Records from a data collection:
■ ■ ■ ■ ■

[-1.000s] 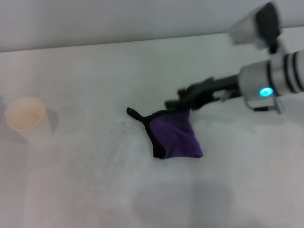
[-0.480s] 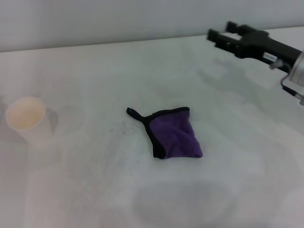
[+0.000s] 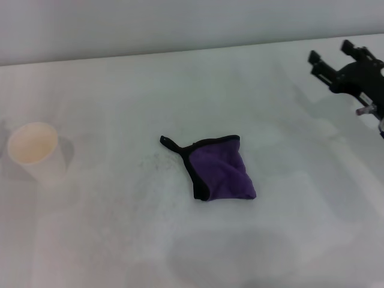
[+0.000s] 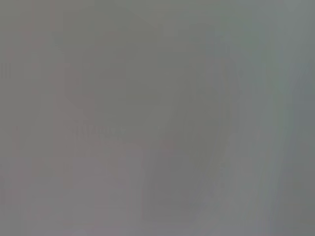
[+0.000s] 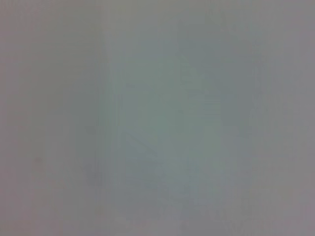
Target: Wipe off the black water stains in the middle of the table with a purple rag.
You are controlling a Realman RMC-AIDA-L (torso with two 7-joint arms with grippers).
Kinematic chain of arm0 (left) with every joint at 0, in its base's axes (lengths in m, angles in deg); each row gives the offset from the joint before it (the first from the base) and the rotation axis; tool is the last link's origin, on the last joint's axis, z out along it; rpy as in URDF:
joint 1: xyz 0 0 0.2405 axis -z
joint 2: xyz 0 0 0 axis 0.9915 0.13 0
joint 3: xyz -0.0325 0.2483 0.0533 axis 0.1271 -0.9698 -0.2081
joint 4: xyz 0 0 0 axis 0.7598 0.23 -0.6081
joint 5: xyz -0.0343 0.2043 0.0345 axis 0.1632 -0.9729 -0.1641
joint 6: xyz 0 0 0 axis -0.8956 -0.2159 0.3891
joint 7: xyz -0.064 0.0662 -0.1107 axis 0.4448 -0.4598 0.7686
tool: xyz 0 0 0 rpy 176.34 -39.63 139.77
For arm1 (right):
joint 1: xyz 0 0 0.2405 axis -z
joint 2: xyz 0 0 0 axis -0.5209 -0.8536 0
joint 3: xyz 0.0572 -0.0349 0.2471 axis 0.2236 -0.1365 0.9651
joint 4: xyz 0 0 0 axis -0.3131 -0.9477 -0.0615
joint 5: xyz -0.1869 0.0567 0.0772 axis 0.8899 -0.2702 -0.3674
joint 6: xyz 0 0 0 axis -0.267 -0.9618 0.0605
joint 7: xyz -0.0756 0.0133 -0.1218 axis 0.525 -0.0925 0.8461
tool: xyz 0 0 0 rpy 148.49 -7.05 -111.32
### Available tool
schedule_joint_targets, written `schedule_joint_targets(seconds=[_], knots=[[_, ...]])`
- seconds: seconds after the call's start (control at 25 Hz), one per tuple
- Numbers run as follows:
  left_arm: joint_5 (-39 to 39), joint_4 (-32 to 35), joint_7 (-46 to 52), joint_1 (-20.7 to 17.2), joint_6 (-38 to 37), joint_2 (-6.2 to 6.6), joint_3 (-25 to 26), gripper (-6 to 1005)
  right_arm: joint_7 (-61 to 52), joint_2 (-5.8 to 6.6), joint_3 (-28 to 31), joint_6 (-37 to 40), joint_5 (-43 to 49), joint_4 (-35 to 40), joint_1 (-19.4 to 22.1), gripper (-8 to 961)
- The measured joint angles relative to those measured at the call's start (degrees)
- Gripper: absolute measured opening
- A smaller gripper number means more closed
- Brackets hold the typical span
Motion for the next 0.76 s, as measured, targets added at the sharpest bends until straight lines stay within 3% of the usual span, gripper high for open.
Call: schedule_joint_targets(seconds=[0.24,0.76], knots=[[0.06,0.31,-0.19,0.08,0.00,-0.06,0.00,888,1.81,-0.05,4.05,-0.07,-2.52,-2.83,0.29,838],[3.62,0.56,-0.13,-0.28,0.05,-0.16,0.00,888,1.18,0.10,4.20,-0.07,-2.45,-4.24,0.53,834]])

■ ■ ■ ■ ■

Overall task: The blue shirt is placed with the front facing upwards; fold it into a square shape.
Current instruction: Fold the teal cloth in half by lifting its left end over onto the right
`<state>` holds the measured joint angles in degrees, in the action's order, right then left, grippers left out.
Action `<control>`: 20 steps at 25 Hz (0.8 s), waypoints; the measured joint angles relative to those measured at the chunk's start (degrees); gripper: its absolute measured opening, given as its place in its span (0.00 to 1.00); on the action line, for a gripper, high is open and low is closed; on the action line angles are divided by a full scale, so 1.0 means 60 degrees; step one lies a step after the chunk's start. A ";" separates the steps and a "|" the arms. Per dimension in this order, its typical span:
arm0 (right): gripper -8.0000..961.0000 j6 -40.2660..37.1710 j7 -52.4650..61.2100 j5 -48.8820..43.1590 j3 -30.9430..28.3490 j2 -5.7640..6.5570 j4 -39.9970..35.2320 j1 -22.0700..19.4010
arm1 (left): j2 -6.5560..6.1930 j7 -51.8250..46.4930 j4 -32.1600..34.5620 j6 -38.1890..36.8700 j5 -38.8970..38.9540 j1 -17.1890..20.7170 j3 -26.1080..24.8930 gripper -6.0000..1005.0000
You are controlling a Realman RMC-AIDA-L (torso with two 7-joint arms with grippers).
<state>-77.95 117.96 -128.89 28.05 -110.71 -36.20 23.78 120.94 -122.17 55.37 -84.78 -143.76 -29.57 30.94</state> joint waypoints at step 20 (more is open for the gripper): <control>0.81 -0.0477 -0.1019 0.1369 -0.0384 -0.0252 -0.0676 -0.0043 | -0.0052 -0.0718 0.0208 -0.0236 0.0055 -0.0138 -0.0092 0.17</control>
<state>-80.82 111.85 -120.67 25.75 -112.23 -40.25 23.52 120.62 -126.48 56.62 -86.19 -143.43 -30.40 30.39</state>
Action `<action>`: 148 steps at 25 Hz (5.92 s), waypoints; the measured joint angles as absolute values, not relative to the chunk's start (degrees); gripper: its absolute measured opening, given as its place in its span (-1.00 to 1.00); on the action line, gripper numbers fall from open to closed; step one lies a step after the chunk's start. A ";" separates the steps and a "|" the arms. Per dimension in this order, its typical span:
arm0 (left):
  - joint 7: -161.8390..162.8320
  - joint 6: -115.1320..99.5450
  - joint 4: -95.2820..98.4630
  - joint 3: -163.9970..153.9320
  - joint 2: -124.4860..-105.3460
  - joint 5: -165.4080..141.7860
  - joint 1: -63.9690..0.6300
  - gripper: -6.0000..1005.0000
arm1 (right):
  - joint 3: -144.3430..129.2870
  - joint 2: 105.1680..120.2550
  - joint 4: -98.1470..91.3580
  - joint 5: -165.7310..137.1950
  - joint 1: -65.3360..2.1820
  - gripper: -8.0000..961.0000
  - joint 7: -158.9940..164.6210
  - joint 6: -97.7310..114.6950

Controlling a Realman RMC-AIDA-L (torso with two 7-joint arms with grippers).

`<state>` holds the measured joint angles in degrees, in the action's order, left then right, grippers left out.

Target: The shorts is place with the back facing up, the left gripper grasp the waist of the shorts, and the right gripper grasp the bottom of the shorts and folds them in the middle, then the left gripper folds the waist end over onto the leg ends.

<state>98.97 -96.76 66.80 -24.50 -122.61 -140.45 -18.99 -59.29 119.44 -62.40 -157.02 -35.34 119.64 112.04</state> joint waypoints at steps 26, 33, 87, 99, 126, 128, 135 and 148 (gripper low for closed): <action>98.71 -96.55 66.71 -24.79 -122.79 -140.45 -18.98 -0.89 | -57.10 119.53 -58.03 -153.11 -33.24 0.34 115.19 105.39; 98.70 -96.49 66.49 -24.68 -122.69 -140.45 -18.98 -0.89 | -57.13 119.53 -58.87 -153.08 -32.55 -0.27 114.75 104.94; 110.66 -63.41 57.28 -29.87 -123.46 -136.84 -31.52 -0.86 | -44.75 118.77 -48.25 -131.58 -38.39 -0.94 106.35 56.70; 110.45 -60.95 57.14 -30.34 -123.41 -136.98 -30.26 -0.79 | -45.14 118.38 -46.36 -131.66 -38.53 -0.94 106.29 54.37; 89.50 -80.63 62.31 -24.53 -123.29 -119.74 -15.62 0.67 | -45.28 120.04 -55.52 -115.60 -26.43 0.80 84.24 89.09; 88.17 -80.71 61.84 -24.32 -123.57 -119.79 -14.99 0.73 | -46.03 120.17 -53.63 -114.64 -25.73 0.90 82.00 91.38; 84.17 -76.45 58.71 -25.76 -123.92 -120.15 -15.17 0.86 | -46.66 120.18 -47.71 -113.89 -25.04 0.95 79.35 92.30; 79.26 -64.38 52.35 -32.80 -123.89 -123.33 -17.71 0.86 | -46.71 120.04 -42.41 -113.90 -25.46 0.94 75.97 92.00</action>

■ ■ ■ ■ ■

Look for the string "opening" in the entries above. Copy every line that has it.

RESPONSE BELOW:
- Gripper: absolute measured opening
Action `<control>`: 20 steps at 25 Hz (0.8 s), waypoints; the measured joint angles relative to those measured at the chunk's start (degrees); gripper: its absolute measured opening, given as its place in its span (0.00 to 1.00); on the action line, for a gripper, high is open and low is closed; on the action line angles are divided by a full scale, so 1.0 means 60 degrees; step one lies a step after the chunk's start. A ";" separates the steps and a "|" the arms. Per dimension in this order, its typical span:
Action `<action>`: 148 steps at 25 Hz (5.92 s), waypoints; the measured joint angles as absolute values, not relative to the chunk's start (degrees); gripper: its absolute measured opening, given as its place in its span (-1.00 to 1.00); on the action line, gripper numbers fall from open to closed; step one lies a step after the chunk's start. A ";" separates the steps and a "|" the arms. Per dimension in this order, its typical span:

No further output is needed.